Top of Records shown
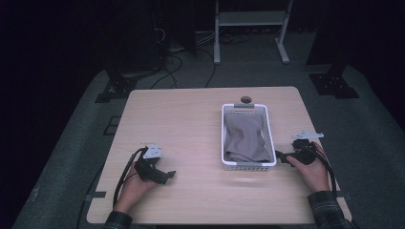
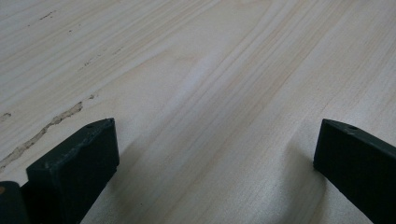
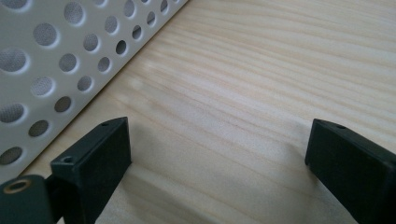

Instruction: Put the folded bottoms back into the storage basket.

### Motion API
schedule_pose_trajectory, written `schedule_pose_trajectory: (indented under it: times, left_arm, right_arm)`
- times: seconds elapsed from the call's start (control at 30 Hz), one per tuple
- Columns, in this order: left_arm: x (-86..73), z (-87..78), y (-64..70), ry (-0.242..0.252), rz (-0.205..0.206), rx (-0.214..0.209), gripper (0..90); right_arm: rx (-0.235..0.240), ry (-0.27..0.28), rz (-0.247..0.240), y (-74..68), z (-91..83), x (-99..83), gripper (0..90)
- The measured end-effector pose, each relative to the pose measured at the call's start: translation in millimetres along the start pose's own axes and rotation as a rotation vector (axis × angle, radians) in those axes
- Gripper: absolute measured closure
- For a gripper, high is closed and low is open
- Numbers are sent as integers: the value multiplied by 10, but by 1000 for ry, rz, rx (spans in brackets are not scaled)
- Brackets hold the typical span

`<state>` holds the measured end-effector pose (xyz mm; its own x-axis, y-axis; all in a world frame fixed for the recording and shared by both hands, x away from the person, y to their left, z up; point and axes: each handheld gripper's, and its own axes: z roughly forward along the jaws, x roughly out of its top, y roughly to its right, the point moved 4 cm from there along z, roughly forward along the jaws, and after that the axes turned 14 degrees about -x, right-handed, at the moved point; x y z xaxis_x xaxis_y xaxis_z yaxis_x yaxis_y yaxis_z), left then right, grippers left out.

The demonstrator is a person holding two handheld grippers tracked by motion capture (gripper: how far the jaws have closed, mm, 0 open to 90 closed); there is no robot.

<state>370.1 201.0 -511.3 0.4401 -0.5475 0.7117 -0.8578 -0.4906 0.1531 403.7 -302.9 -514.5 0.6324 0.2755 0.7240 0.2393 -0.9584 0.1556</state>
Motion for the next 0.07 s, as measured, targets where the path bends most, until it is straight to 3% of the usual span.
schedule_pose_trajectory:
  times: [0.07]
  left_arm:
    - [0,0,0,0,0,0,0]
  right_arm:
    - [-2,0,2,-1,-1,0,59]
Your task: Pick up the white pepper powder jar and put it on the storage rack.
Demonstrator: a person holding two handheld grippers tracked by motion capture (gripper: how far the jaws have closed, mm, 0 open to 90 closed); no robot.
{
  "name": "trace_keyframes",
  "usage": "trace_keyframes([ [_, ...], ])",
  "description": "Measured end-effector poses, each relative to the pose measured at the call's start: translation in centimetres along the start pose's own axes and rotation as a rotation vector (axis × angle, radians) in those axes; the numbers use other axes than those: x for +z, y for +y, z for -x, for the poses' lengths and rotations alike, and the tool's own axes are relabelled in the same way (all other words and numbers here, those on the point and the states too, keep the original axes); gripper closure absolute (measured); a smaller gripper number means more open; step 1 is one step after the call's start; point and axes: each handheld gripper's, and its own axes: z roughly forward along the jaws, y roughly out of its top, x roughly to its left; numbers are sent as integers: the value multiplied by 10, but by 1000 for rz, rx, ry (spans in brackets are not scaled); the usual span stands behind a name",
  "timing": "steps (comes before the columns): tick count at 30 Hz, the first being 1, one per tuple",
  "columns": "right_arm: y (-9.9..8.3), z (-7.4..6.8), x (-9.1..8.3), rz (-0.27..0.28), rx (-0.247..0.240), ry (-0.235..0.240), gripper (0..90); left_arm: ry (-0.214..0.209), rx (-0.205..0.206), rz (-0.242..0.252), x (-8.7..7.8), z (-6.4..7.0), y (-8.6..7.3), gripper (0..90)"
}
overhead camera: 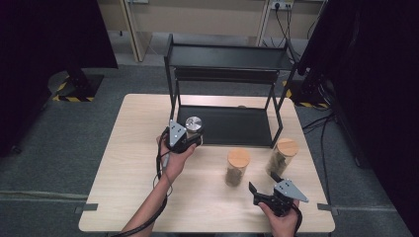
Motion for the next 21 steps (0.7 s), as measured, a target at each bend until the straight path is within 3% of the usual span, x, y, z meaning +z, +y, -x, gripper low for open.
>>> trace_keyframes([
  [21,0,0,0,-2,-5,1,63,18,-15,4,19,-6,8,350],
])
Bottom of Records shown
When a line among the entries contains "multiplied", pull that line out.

- Numbers are sent as integers: the value multiplied by 10, but by 1000 for ry, rz, rx (spans in brackets are not scaled)
  "description": "Measured end-effector poses, each relative to the pose measured at the call's start: translation in centimetres along the start pose's own axes and rotation as a rotation vector (axis × angle, radians) in those axes; the numbers use other axes than those: x for +z, y for +y, z for -x, for the poses' lengths and rotations alike, and the tool's own axes are relabelled in the same way (all other words and numbers here, those on the point and the states too, keep the original axes); gripper closure absolute (measured); a smaller gripper number means more open; step 1 is one step after the call's start; point and axes: each handheld gripper's, and its own axes: z roughly forward along the jaws, y roughly out of its top, x roughly to its left; numbers are sent as integers: the value multiplied by 10, but by 1000 for rz, rx, ry (spans in brackets are not scaled); the usual span stands behind a name",

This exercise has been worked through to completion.